Domingo de revolución
La obsesión de toda revolución es ‘hacerse visible’ para marcar una ruptura simbólica con el pasado.
Este domingo, los bolivianos celebraremos el Día de la Revolución, una efeméride, una fiesta nacional, recién aprobada por la Cámara Baja para conmemorar los 11 años del triunfo del MAS en las elecciones de 2005. ¡Vaya! Pero en el fondo no me sorprende. La obsesión de toda revolución (“real” o pretendida, no importa) es ponerse en escena, “hacerse visible” para marcar una ruptura simbólica e imaginaria con el pasado, por medio de una intrincada pero potente narrativa de íconos, fiestas y ceremonias. Los símbolos son la materia misma de la política, como se sabe.
Durante el primer gobierno de Evo, en las altas esferas azules se habló mucho de la “revolución democrática y cultural”, pero este término, un poco démodé, no calaba completamente, algo cojeaba, y fue sustituido por un artefacto retórico más ambiguo pero harto conveniente: el “proceso de cambio”. La revolución fue en gran medida una transformación del lenguaje político boliviano, un enorme giro discursivo que disolvió los enunciados del ciclo estatal neoliberal y los reemplazó por otro plexo semántico cuyas palabras mágicas y grandilocuentes son (demasiado) conocidas: “Estado Plurinacional”, “descolonización”, “gobierno de los movimientos sociales”, “presidente indígena”, entre otras.

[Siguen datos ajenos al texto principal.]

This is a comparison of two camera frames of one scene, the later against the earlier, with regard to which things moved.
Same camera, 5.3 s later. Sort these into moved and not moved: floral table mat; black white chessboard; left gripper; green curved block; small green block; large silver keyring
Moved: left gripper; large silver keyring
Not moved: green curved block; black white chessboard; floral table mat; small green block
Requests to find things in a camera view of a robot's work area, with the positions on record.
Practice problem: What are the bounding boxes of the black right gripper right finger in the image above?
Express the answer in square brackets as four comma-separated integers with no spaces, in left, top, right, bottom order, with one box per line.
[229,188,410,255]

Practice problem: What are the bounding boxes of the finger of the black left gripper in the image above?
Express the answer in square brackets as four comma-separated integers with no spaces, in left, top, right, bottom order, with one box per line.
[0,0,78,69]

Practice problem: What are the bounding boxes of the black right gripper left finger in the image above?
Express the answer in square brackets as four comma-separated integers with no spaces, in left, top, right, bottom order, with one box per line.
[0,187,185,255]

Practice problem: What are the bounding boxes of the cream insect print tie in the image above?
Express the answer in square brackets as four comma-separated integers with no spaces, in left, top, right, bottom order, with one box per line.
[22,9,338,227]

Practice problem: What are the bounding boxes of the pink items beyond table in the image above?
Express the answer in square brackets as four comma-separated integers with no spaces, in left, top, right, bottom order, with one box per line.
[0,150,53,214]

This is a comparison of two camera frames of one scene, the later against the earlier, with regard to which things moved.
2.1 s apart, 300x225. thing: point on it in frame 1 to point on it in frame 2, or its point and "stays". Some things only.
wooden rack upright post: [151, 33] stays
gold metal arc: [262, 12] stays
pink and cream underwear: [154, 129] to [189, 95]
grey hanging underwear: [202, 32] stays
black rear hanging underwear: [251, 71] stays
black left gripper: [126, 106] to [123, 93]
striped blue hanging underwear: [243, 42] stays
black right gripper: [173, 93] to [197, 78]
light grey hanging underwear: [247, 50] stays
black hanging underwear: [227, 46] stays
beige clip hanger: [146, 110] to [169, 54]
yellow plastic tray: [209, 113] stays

En política, las palabras sí importan y esto me hace pensar que el cambio político es esencialmente un cambio lingüístico: la “autoridad lingüística” y la autoridad política se confunden y se autorizan mutuamente. El Estado legitima ese régimen de significaciones y adquiere el poder de determinar la legitimidad o ilegitimidad, la validez o invalidez de los actos políticos.
No existe revolución sin una historia que contar; es decir, sin un relato coherente que integra una serie heterogénea y probablemente azarosa de acontecimientos. La narración revolucionaria encadena de manera lógica los contextos históricos y los actores; de hecho, convierte a hombres comunes en personajes. Este relato cumple dos funciones políticas: hace tabula rasa con el pasado (la Colonia, la República, el ciclo nacionalista, el neoliberalismo) y establece una frontera entre los “amigos” y los “enemigos”.
En los últimos años, esas palabras han sido objetos de sobreinterpretaciones, desplazamientos de sentido, mutaciones y falsificaciones; en suma, han perdido su credibilidad, y por ende, su capacidad de interpelarnos. Hemos pasado del exceso de sentido (que es el rasgo central de la ideología) a la dispersión semántica. La hegemonía ha envejecido, como diría alguien. Las palabras han perdido su lustre y su música, se han convertido en flatus vocis: un soplo de aire generado por la voz, nada. Así encalla una revolución, en los mismos vicios que le dieron origen. Por algo se dice que es un giro o vuelta que da una pieza sobre su eje. En todo caso, siempre nos quedará la fiesta.